Der Altar der Heiligen Familie

 

Die Nachbildung des Werkes der Hanna präsentiert sich mit kleinen Unterschieden zum Altar der Heiligen Familie, der sich im Zentrum des Nebenaltares befindet. Das Originalbild befindet sich im nördlichen Nebenschiff des Domes in Pelplin. Dieses Mal wurde das Werk der Hanna originalgetreu wiedergegeben. Kleine Unterschiede gibt es lediglich betreffend Kopf und Kleid des Engels, der Christus den Obstkorb reicht.
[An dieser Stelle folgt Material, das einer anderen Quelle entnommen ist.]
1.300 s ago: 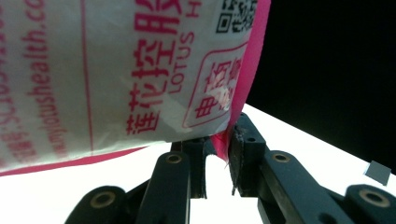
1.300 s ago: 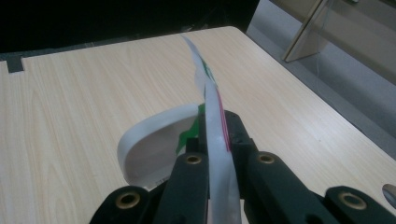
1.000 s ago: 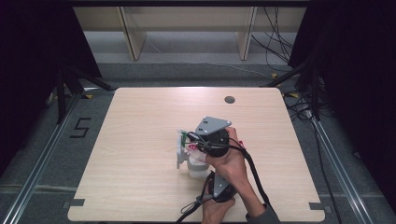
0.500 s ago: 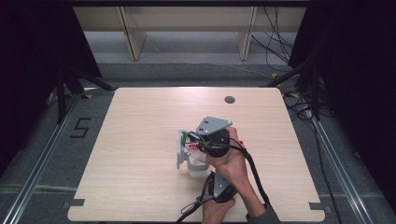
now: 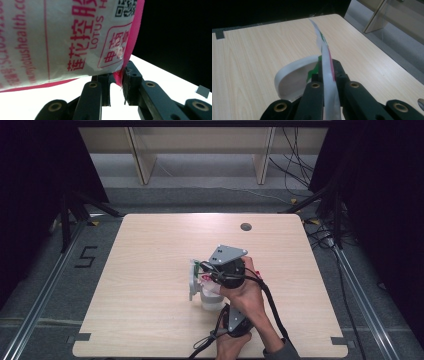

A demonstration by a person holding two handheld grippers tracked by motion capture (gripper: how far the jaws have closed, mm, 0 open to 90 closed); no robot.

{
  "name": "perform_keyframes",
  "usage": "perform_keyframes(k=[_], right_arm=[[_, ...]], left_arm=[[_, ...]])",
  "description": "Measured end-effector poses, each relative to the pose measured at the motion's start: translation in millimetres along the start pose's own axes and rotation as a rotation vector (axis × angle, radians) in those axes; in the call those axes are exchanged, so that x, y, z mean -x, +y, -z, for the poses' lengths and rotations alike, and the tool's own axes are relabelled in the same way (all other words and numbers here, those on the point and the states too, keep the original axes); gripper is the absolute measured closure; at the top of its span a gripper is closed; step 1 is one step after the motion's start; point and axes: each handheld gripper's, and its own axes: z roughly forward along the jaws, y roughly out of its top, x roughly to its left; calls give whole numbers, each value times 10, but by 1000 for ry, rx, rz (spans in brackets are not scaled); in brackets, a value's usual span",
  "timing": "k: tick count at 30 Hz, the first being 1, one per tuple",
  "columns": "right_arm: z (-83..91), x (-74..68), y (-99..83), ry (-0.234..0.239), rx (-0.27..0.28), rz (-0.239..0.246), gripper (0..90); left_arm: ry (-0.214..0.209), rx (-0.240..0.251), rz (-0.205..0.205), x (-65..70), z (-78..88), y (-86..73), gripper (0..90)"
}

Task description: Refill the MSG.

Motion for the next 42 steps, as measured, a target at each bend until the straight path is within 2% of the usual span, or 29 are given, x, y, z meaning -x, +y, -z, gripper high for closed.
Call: perform_keyframes(k=[1,2,4,6,7,10,18,19,22,23,24,25,26,27,29,32,34,35,36,37,38,40,41,42], right_arm=[[3,-4,2,1,-1,-4,889],[5,-5,3,1,-1,-1,889],[10,-4,2,-1,-5,-15,889],[1,-5,0,-3,-3,-10,889],[-3,-8,1,8,-9,0,889],[-18,-18,-1,-5,-8,-2,889],[-1,0,2,5,1,-5,889],[14,-7,3,5,-1,-17,889],[20,-8,13,1,4,3,889],[15,-8,13,1,2,6,889],[4,-13,10,4,-5,8,889],[-10,-28,4,-3,-12,-1,889],[-27,-44,-2,-2,-20,-4,889],[-34,-50,0,-6,-22,-3,889],[-27,-48,5,-2,-18,-2,889],[-20,-35,8,0,-3,15,889],[-18,-25,9,9,-13,17,889],[-15,-34,5,-1,-14,-10,889],[-14,-34,3,0,-12,-17,889],[-11,-30,2,0,-7,-11,889],[-8,-21,3,0,-3,1,889],[-6,-21,5,-2,-4,1,889],[-8,-16,5,1,-4,1,889],[-12,-15,3,1,-3,1,889]], left_arm=[[-17,61,72,51,-38,-1,773],[0,-2,-6,-2,1,3,773],[-1,-1,2,-3,0,1,773],[-18,59,71,46,-41,-3,772],[-21,60,76,45,-44,1,773],[-25,59,77,40,-43,0,773],[-18,60,69,42,-36,2,773],[-14,40,45,29,-26,10,773],[-19,47,52,34,-31,20,773],[-22,59,71,39,-42,18,773],[-52,64,72,34,-57,13,773],[-25,65,81,39,-54,9,773],[-26,66,81,38,-53,11,773],[-54,68,77,37,-59,12,773],[-60,67,84,40,-54,16,772],[-61,68,83,43,-59,20,773],[-60,64,79,41,-56,16,772],[-29,60,73,31,-46,16,773],[-25,62,74,31,-47,15,773],[-54,63,73,33,-57,17,773],[-58,64,77,39,-57,18,773],[-22,61,71,38,-47,17,773],[-53,59,68,29,-53,17,773],[-26,62,74,33,-47,14,773]])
Der Altar der Engel / Engelsaltar

Die Entstehung des ersten Altares ist mit der Anschaffung durch Kazimierz Tuczyński im Jahr 1661 verbunden. Der Altar taucht bei der Visitation von Mikołaj Zalaszowski im Jahr 1695 auf. Die Details des Bildes legen die Vermutung nahe, das es er im XVII. Jh. entstanden ist. Das Schmuckwerk entspricht der Vision des Hl. Antonius Padewski, die im XVIII. Jh. entstand.

Der Altar der Hl. Maria Magdalena

 

Im Sockel befindet sich "Maria Magdalena, die Füße von Christus waschend, am Balkengerüst zwei Engel und ein sechsseitiges Bild "Der auferstandene Christus erscheint Maria Magdalena als Gärtner". In der Mitte des Bildes "Maria Magdalena, Buße tuend".

Der Altar der Kreuzigung (Der Kreuzigungsaltar)

 

Im Sockel befindet sich das "Heilige Abendmahl". In der Mitte das Bild der "Kreuzigung". Im Sockel ist das ovale Bild der "Auferstehung". Das Bild stellt den Leib Christi auf dem Kreuz mit gebeugten Knieen dar. Auf der linken Seite die Mutter Dolorosa (Schmerzensmutter) mit dem Hl. Johannes. Auf der rechten Seite sieht man die Stifter - Christoph und Stanislaw Tuschinski, in der Tiefe sind Felsen und Häuser von Jerusalem dargestellt. Die Gottesmutter trägt einen blauen Mantel, ein rotes Kleid und einen weißen Schleier. Der Hl. Johannes trägt ein grünes Kleid und einen braunen Mantel, Christoph Tuschinski sieht man rechts mit einem pelzgefütterten Mantel, Stanislaw hingegen in mit einen roten. Die Sonne leuchtet strahlend rot aus den Wolken hervor.